This one was actually written in the 1970s and I had no idea it was that old when I downloaded it to read.  In this one, a prizefighter in England comes to 1830’s NYC to seek revenge on a man who was responsible for the death of his wife and son, and he is referred to EA Poe by Charles Dickens as someone who can help.  They start off as an unlikely pair but of course get to appreciate and look out for one another.  By the 1830’s, Poe’s young wife had died of TB and he was untethered and despairing, having given himself over to grief and substance use, the fame of The Raven still present but waning.  He has investment in stopping the same antagonist, a powerful man who is also setting to find supernatural secrets and have dark and demonic supernatural powers, and has chosen a young beautiful widow that Poe has some interest in to dupe into helping him reach his goal of complete power and takeover.  Both men have nothing to lose by seeking to stop and kill him.  Most men in this novel have a reason they could want Poe dead, and some of them try to kill him off and some of them don’t.  The antagonist instead chooses to try to drive him mad by convincing him the ghost of his dead wife is outside his home at night.
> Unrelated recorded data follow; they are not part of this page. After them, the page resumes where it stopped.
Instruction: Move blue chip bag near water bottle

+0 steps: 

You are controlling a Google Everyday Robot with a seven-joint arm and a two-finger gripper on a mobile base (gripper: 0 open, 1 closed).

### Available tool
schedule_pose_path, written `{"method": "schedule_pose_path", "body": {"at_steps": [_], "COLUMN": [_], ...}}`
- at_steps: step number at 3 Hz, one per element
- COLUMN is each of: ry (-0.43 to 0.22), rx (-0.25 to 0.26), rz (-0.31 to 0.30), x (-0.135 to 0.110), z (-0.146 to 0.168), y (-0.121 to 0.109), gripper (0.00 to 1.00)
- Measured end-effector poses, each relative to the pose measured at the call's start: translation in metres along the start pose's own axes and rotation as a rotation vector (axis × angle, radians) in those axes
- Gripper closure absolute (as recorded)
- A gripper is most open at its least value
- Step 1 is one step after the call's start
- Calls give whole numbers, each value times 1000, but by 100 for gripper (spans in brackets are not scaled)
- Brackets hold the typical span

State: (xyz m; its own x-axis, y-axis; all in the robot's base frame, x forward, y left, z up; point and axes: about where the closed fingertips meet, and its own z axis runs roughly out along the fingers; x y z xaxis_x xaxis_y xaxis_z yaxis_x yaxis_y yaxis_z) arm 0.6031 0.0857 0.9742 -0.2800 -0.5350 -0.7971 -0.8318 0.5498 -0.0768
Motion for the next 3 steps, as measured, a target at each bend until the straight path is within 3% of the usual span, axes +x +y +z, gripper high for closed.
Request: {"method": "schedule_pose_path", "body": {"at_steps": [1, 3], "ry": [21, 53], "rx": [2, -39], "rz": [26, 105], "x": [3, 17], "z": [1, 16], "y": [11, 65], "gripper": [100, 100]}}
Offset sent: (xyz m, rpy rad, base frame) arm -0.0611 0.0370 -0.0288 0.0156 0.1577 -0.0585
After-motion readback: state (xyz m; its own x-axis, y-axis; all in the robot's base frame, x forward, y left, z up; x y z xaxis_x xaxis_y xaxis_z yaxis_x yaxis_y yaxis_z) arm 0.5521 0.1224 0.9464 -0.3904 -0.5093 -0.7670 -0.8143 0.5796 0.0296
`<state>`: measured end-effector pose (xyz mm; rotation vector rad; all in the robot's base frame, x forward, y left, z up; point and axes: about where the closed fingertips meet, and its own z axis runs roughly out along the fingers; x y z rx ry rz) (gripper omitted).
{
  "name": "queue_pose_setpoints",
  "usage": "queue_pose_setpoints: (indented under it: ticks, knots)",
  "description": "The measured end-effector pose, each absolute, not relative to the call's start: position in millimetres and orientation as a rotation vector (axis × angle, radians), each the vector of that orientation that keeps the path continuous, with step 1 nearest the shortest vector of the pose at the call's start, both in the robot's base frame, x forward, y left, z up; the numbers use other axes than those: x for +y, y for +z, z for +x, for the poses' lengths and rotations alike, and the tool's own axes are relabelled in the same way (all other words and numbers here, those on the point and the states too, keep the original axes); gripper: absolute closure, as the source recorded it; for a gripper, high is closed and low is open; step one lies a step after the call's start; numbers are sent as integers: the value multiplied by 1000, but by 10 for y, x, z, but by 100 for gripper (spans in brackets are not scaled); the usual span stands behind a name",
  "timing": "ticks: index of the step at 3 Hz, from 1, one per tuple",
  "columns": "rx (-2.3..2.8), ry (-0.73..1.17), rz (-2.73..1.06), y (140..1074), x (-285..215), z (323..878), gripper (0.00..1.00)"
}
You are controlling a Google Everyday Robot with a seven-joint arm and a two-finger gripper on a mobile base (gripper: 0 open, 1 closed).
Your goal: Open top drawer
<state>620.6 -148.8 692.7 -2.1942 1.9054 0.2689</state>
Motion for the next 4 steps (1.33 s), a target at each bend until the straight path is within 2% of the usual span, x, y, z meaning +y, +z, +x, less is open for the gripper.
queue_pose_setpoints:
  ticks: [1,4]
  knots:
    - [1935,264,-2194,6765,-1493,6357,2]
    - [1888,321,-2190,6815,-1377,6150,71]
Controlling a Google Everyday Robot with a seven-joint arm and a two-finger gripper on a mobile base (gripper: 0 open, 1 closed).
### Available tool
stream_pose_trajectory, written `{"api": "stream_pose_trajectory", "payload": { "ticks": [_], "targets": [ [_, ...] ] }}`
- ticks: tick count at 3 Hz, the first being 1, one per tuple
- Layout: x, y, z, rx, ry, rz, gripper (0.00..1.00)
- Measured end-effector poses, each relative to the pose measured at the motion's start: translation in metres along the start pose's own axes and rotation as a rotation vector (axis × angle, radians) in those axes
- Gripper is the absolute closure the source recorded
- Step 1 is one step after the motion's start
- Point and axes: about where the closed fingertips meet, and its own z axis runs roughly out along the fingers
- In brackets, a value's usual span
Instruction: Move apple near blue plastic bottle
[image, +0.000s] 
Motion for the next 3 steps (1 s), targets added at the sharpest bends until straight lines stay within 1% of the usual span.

Both of these books deal with NYC in the early 1800s, back when it was all muddy streets and the usual combination of extreme haves and extreme have nots.  I love the history of NYC, and in these books it is so new that it is even still forested, especially in the next book I talk about, which takes place years earlier than this one.  They involve the same infamous slums that Poe frequented and both talk about the same event where Poe was face down in an animal fighting ring, although one book says that he willingly drank himself there and the second book suggests that he was drugged against his will.  It is a completely plausible setting for a plot of someone seeking supernatural dark power and doing everything to get it.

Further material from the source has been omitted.